*Work item*
The response should be the lines of the data, starting at the first and ending at the one that contains "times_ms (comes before", copied without change.

───── Source data

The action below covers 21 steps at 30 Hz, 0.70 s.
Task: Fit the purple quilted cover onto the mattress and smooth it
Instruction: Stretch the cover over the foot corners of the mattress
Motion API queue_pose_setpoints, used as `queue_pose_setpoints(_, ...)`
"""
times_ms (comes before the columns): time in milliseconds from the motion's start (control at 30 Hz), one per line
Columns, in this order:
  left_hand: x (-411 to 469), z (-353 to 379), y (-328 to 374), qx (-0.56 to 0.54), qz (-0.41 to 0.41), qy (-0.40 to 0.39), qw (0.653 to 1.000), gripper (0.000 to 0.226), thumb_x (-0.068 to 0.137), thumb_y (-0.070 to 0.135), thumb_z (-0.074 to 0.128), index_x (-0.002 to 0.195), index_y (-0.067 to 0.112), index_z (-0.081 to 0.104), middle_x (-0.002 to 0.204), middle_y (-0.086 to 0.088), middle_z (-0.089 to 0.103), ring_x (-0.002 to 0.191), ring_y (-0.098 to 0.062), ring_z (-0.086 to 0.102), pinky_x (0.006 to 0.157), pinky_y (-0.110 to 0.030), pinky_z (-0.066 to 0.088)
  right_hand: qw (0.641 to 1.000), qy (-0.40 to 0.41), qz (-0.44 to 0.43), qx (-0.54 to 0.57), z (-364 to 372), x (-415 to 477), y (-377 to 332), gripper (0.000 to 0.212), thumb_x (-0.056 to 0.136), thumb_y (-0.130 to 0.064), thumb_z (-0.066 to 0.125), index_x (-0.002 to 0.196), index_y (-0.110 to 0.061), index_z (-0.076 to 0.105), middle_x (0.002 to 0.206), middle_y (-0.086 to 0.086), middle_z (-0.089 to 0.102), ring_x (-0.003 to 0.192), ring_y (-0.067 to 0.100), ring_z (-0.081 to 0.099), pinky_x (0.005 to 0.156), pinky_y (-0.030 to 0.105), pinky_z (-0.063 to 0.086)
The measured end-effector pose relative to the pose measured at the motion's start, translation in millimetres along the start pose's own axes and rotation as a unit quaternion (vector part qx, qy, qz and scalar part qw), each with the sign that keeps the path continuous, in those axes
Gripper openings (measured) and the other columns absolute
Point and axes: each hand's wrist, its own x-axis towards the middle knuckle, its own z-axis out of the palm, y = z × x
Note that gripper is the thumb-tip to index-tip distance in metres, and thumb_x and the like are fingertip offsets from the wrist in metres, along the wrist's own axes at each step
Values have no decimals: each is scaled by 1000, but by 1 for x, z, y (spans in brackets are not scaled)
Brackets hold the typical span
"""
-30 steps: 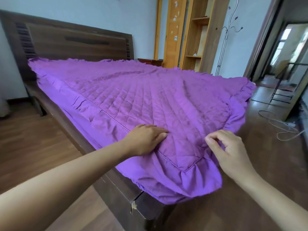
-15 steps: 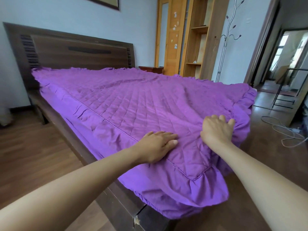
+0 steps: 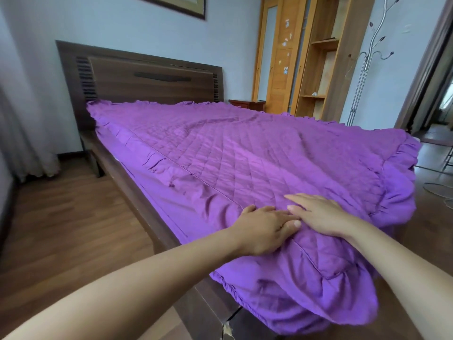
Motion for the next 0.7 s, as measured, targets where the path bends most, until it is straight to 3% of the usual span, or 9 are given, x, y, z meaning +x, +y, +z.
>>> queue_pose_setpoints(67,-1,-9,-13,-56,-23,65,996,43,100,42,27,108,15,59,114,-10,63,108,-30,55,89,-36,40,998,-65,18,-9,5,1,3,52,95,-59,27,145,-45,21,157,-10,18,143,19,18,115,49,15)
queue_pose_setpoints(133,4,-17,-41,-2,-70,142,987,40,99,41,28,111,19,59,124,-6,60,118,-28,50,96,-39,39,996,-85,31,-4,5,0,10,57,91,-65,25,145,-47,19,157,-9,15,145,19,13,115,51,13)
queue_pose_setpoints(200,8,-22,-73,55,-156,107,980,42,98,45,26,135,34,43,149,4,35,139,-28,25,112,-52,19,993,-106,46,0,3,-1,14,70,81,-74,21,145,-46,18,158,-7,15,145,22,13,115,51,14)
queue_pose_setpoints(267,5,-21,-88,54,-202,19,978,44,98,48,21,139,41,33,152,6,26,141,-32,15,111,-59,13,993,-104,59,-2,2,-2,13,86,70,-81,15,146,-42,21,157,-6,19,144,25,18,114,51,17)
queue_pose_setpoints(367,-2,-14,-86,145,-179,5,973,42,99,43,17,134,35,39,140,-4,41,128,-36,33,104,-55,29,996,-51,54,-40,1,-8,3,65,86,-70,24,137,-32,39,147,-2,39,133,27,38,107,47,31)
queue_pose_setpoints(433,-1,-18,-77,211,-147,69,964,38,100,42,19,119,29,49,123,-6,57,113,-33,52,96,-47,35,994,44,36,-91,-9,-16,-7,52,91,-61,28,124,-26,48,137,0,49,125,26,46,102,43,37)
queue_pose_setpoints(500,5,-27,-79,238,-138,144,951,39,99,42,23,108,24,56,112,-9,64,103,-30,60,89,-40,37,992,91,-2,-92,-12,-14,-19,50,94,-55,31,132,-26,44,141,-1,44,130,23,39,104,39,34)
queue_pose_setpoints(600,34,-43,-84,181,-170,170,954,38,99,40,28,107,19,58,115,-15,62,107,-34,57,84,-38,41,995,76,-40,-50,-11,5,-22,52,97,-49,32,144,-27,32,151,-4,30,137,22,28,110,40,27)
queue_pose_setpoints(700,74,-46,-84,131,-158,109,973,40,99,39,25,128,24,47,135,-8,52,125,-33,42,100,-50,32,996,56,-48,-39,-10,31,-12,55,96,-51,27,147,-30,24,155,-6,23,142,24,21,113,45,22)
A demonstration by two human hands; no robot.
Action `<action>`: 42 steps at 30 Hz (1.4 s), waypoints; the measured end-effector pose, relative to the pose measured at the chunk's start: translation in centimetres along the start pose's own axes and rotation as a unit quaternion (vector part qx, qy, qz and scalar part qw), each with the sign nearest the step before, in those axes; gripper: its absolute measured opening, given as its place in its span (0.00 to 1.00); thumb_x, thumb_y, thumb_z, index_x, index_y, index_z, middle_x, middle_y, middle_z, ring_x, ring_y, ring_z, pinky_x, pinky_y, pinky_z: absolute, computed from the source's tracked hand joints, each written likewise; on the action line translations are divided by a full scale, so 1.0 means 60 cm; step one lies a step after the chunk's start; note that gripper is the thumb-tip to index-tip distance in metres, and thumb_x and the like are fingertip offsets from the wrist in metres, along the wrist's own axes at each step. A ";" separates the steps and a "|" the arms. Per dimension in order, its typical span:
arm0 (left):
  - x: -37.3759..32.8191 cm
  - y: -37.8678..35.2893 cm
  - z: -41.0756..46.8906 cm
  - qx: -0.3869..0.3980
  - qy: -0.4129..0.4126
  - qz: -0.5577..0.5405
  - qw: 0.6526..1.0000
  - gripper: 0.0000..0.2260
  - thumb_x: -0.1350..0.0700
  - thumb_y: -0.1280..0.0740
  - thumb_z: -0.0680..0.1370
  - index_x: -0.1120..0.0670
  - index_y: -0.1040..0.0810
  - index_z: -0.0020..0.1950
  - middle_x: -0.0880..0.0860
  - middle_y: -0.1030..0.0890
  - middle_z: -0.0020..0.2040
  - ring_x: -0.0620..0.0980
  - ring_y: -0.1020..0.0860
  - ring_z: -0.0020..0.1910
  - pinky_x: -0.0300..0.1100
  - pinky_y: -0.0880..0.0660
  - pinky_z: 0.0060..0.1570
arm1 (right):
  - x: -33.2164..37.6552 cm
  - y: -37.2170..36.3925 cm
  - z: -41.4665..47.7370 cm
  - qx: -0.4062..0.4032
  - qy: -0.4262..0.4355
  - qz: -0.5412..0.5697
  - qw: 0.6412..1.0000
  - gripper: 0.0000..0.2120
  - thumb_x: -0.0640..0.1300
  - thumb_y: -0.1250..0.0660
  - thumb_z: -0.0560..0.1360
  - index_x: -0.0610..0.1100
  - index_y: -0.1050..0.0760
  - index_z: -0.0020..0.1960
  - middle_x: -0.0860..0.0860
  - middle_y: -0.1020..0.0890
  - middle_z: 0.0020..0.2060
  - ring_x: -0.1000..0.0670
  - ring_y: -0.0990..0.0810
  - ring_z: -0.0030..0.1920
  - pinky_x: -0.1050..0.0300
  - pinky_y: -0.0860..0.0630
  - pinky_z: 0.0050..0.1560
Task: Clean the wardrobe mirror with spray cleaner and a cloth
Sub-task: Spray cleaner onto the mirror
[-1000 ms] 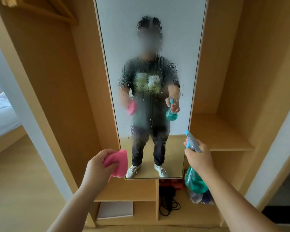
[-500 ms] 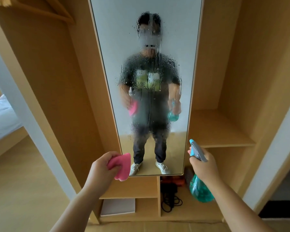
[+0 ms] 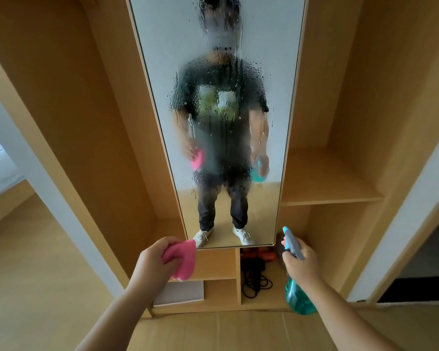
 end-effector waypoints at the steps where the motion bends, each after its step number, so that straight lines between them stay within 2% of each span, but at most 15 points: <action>1: 0.003 -0.003 -0.002 0.001 0.001 0.001 1.000 0.21 0.65 0.28 0.71 0.38 0.24 0.47 0.42 0.19 0.44 0.37 0.20 0.43 0.31 0.24 0.33 | -0.002 -0.002 0.000 -0.001 0.003 -0.003 1.000 0.17 0.36 0.38 0.74 0.47 0.24 0.61 0.50 0.23 0.37 0.48 0.25 0.36 0.53 0.25 0.41; 4: 0.013 -0.010 -0.009 0.006 0.006 0.010 1.000 0.23 0.66 0.28 0.71 0.35 0.25 0.46 0.42 0.18 0.42 0.33 0.22 0.43 0.29 0.25 0.33 | -0.007 -0.008 0.000 0.001 0.017 -0.017 1.000 0.17 0.35 0.38 0.74 0.46 0.24 0.60 0.44 0.22 0.40 0.48 0.25 0.36 0.55 0.27 0.38; 6: 0.023 -0.014 -0.014 0.006 0.019 0.011 1.000 0.23 0.65 0.28 0.71 0.34 0.26 0.46 0.42 0.19 0.43 0.37 0.21 0.42 0.30 0.25 0.32 | -0.015 -0.007 0.000 -0.009 0.009 -0.013 1.000 0.15 0.34 0.38 0.74 0.45 0.24 0.58 0.41 0.21 0.42 0.46 0.24 0.37 0.55 0.27 0.39; 10: 0.042 -0.018 -0.026 -0.002 0.044 -0.002 0.999 0.22 0.66 0.28 0.72 0.37 0.25 0.47 0.44 0.19 0.45 0.47 0.19 0.42 0.36 0.23 0.33 | -0.029 -0.005 0.002 -0.019 0.006 -0.022 1.000 0.15 0.34 0.38 0.74 0.44 0.22 0.58 0.45 0.20 0.44 0.47 0.22 0.41 0.60 0.30 0.36; 12: 0.046 -0.018 -0.029 -0.004 0.052 -0.005 0.999 0.20 0.66 0.28 0.72 0.39 0.24 0.47 0.45 0.19 0.45 0.49 0.19 0.42 0.41 0.20 0.36 | -0.034 -0.009 0.003 -0.008 0.000 -0.034 0.999 0.16 0.35 0.38 0.75 0.45 0.23 0.60 0.48 0.20 0.44 0.51 0.23 0.39 0.63 0.32 0.34; 14: 0.047 -0.016 -0.031 -0.011 0.052 -0.001 0.999 0.20 0.66 0.28 0.72 0.40 0.24 0.48 0.46 0.19 0.44 0.48 0.19 0.42 0.41 0.21 0.36 | -0.039 -0.013 0.005 0.000 -0.006 -0.043 0.999 0.16 0.35 0.38 0.75 0.47 0.23 0.61 0.50 0.21 0.42 0.53 0.24 0.37 0.65 0.34 0.31; 17: 0.048 -0.011 -0.033 -0.023 0.054 0.006 0.998 0.19 0.66 0.28 0.71 0.42 0.23 0.50 0.45 0.19 0.44 0.44 0.21 0.43 0.34 0.25 0.36 | -0.044 -0.015 0.012 0.003 -0.013 -0.061 0.998 0.15 0.38 0.37 0.76 0.49 0.23 0.60 0.50 0.21 0.40 0.53 0.24 0.37 0.64 0.34 0.31; 20: 0.051 -0.008 -0.034 -0.028 0.058 0.010 0.998 0.17 0.67 0.29 0.71 0.46 0.22 0.52 0.43 0.20 0.44 0.43 0.22 0.44 0.33 0.27 0.37 | -0.048 -0.016 0.020 0.001 -0.016 -0.064 0.998 0.11 0.39 0.37 0.76 0.46 0.21 0.57 0.47 0.19 0.40 0.48 0.22 0.38 0.60 0.29 0.33; 24: 0.044 -0.003 -0.030 -0.038 0.057 0.010 0.998 0.19 0.67 0.28 0.71 0.43 0.23 0.50 0.42 0.20 0.44 0.42 0.22 0.44 0.31 0.28 0.35 | -0.052 -0.015 0.027 -0.001 -0.017 -0.065 0.998 0.07 0.43 0.36 0.76 0.48 0.22 0.53 0.49 0.20 0.37 0.46 0.21 0.39 0.57 0.26 0.37; 27: 0.041 0.001 -0.026 -0.042 0.057 0.009 0.997 0.19 0.67 0.28 0.71 0.43 0.23 0.50 0.41 0.20 0.44 0.42 0.22 0.43 0.31 0.27 0.33 | -0.044 -0.032 0.029 0.051 0.002 -0.061 0.997 0.06 0.39 0.36 0.74 0.49 0.23 0.45 0.46 0.19 0.37 0.45 0.20 0.38 0.54 0.24 0.38; 29: 0.040 0.006 -0.025 -0.044 0.057 0.013 0.997 0.18 0.66 0.28 0.71 0.44 0.22 0.51 0.40 0.21 0.43 0.41 0.22 0.42 0.30 0.27 0.31 | -0.033 -0.054 0.024 0.094 0.017 -0.072 0.993 0.09 0.39 0.36 0.73 0.52 0.24 0.47 0.50 0.20 0.39 0.49 0.20 0.40 0.56 0.24 0.40; 31: 0.041 0.011 -0.026 -0.045 0.057 0.013 0.997 0.18 0.66 0.28 0.71 0.44 0.22 0.50 0.40 0.20 0.43 0.40 0.22 0.42 0.30 0.27 0.31 | -0.017 -0.072 0.020 0.103 0.036 -0.085 0.990 0.13 0.40 0.36 0.72 0.55 0.25 0.51 0.57 0.22 0.39 0.53 0.22 0.40 0.59 0.26 0.40; 33: 0.043 0.019 -0.028 -0.046 0.059 0.012 0.997 0.17 0.66 0.28 0.71 0.45 0.21 0.51 0.40 0.20 0.44 0.40 0.22 0.43 0.30 0.26 0.32 | 0.000 -0.091 0.017 0.103 0.050 -0.083 0.990 0.14 0.40 0.36 0.71 0.57 0.26 0.50 0.59 0.24 0.36 0.56 0.24 0.37 0.61 0.29 0.39; 38: 0.051 0.045 -0.036 -0.056 0.067 0.012 0.996 0.17 0.65 0.28 0.71 0.44 0.21 0.51 0.41 0.20 0.44 0.41 0.22 0.43 0.29 0.28 0.31 | 0.027 -0.143 0.009 0.119 0.059 -0.062 0.989 0.12 0.36 0.38 0.72 0.54 0.27 0.47 0.56 0.27 0.32 0.57 0.29 0.30 0.70 0.36 0.27; 42: 0.063 0.063 -0.043 -0.058 0.078 0.007 0.995 0.16 0.65 0.28 0.71 0.46 0.21 0.53 0.44 0.19 0.45 0.44 0.22 0.43 0.31 0.28 0.33 | 0.040 -0.170 0.002 0.134 0.067 -0.066 0.986 0.13 0.36 0.38 0.74 0.52 0.27 0.53 0.56 0.27 0.34 0.55 0.28 0.32 0.65 0.34 0.31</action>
Point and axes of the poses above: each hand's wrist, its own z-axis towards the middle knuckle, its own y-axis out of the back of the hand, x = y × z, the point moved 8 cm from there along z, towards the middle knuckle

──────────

*Finished task*
The action below covers 21 steps at 30 Hz, 0.70 s.
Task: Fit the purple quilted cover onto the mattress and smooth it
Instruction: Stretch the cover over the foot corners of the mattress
Motion API queue_pose_setpoints, used as `queue_pose_setpoints(_, ...)`
"""
times_ms (comes before the columns): time in milliseconds from the motion's start (control at 30 Hz), one per line

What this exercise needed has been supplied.